Israeli writers share memories, literature, ideas
Two of Israel's well-known women writers - Dorit Rabinyan and Sarai Shavit - lent a touch of foreign glamour to the Delhi leg of the Kovalam Literary Festival 2012 here Wednesday and will go over to Kovalam this weekend.
The 1972-born Rabinyan, from a Persian-Jewish family, published her first novel at the age of 22. Her television script, "Shuli's Fiance", won the Israeli Academy Award for Best Drama in 1997. She has been awarded the Yitzhak Vinner Prize and the Prime Minister's Prize.
Shavit, 10 years younger than Rabinyan, is a poet and a novelist. She won the Tel Aviv Poetry for the Road Prize in 2007 and joined the league of Indophiles with her novel, "India Express", published this year, inspired by her stint at a guest house in the capital where she stayed as a tourist.

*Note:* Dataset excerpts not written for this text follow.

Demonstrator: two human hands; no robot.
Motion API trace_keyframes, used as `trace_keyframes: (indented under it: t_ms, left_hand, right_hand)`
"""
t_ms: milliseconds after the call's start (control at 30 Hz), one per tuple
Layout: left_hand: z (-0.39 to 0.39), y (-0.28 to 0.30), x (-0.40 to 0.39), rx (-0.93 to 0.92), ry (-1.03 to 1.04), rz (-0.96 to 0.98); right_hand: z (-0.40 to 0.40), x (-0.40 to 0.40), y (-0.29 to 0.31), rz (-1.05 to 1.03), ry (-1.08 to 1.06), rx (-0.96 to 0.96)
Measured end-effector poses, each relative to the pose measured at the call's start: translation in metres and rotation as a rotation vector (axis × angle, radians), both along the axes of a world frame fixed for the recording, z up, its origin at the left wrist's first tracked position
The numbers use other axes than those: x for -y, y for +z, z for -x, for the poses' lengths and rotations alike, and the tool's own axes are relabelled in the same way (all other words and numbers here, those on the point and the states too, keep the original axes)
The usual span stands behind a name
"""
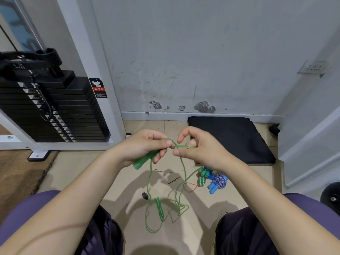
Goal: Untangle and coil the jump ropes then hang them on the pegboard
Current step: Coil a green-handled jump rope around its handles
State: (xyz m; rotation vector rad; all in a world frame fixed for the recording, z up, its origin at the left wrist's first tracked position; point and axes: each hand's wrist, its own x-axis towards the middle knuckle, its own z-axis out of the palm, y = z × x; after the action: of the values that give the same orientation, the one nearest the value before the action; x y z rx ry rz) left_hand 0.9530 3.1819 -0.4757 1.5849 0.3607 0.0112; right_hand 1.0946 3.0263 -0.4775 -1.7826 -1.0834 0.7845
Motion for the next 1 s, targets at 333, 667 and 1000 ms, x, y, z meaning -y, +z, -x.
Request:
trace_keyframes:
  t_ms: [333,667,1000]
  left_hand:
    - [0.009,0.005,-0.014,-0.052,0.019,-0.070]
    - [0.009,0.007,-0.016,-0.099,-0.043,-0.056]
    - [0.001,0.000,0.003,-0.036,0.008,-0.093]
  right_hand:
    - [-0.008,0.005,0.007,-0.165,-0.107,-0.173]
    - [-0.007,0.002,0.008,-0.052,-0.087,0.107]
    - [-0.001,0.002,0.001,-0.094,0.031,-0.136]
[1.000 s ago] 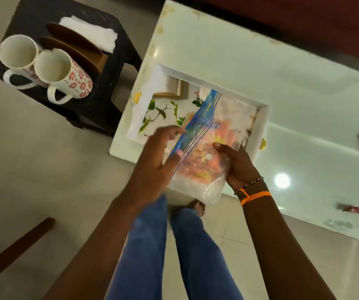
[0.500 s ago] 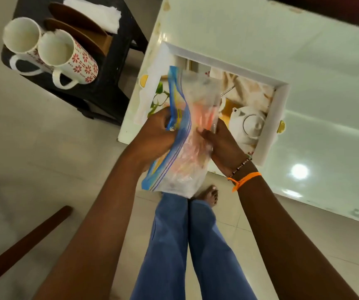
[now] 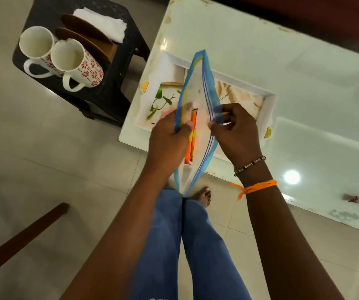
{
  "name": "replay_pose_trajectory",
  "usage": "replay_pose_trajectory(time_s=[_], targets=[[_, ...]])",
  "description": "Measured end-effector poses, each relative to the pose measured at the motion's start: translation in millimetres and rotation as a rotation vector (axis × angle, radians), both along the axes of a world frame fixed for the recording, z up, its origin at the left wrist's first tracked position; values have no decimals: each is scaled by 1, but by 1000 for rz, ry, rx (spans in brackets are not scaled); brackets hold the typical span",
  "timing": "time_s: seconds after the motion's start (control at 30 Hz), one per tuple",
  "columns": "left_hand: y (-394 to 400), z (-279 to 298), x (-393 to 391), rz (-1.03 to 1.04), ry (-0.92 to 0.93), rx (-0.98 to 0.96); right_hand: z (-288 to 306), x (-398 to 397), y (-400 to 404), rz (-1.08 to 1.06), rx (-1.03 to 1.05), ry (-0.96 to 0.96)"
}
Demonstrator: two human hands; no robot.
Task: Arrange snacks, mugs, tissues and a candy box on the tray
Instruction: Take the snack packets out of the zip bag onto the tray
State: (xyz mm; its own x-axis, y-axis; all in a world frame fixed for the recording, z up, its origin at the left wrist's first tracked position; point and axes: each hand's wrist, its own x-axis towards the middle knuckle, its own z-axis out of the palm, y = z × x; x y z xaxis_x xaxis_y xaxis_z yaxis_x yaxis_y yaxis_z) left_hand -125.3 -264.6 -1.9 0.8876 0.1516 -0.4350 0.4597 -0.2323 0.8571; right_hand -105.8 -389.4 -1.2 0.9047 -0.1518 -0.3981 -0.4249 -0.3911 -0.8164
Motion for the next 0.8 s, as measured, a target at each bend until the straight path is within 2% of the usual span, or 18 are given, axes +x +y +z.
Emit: replay_pose_trajectory(time_s=[0.17,0.3,0.4,0.47,0.53,0.67,0.73,0.8], targets=[[32,21,-3,294,-67,20,25,4,-17,-5,-127,-57],[48,44,-5,327,-174,68,51,9,-14,49,-247,-132],[50,48,-6,328,-245,129,74,9,5,57,-399,-359],[48,45,-7,318,-275,179,75,7,28,97,-373,-442],[46,38,-9,291,-263,207,56,8,53,232,-326,-355],[43,27,-9,215,-229,278,-9,28,86,510,-192,78],[42,25,-8,185,-226,262,-40,41,98,558,-178,134],[43,23,-7,173,-246,251,-62,53,110,505,-163,187]])
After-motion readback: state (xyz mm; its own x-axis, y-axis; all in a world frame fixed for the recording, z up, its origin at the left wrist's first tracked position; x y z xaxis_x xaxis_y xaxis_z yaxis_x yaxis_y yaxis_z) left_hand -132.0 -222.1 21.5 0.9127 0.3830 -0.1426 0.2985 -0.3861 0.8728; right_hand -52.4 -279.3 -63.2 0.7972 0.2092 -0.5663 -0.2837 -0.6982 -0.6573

The novel plots itself around the adventures of a young woman, Mali Mualem, who comes to India looking for her older brother. Mualem is a biographical sketch, though fictional, about a young woman Shavit met in Manali in Himachal Pradesh. It talks of roots, love and relationships.
The duo reflects the changing face of Israel's literature, where women have been scripting new sensibilities with their powerful writing and feminist narratives for the last two decades, spurred by the struggle for gender equality in society.
The rise of early modern women Hebrew writers like Devorah Baron, poetess Rahel and Amalia Kahana Carmon in the country is hailed as a triumph of women's power over their male literary counterparts, who controlled the Hebrew language for several centuries.
Rabiyan is a neo-feminist petrel - articulate, loud and firmly grounded in politics. "We cannot take politics out of every day life - from whatever we do throughout the day," she said.
Indian in demeanour, Rabiyan traces her roots to an ancient community that migrated from India to West Asia. "The last time when I was here in India 15 years ago, people mistook me for a Punjabi woman," she recalled, while speaking to IANS.
One of her books, "Strength of a Thousand Pillars", is a fictional account of her travels in India, where she traced the course of the Ganga from its source at Gomukh to Varanasi and Kolkata for a year. "The Ganges becomes a vein on the wrist of the lead character in my book," she said.
The book is about a character who moves from Iran to India to Israel, she said.
"There is something totally different about India. Tel Aviv is swept with yoga and meditation centres. People identify themselves with Osho and Patanjali. India has given Israel new spirituality - beyond the strict mosaic of Judaism," Rabinyan said.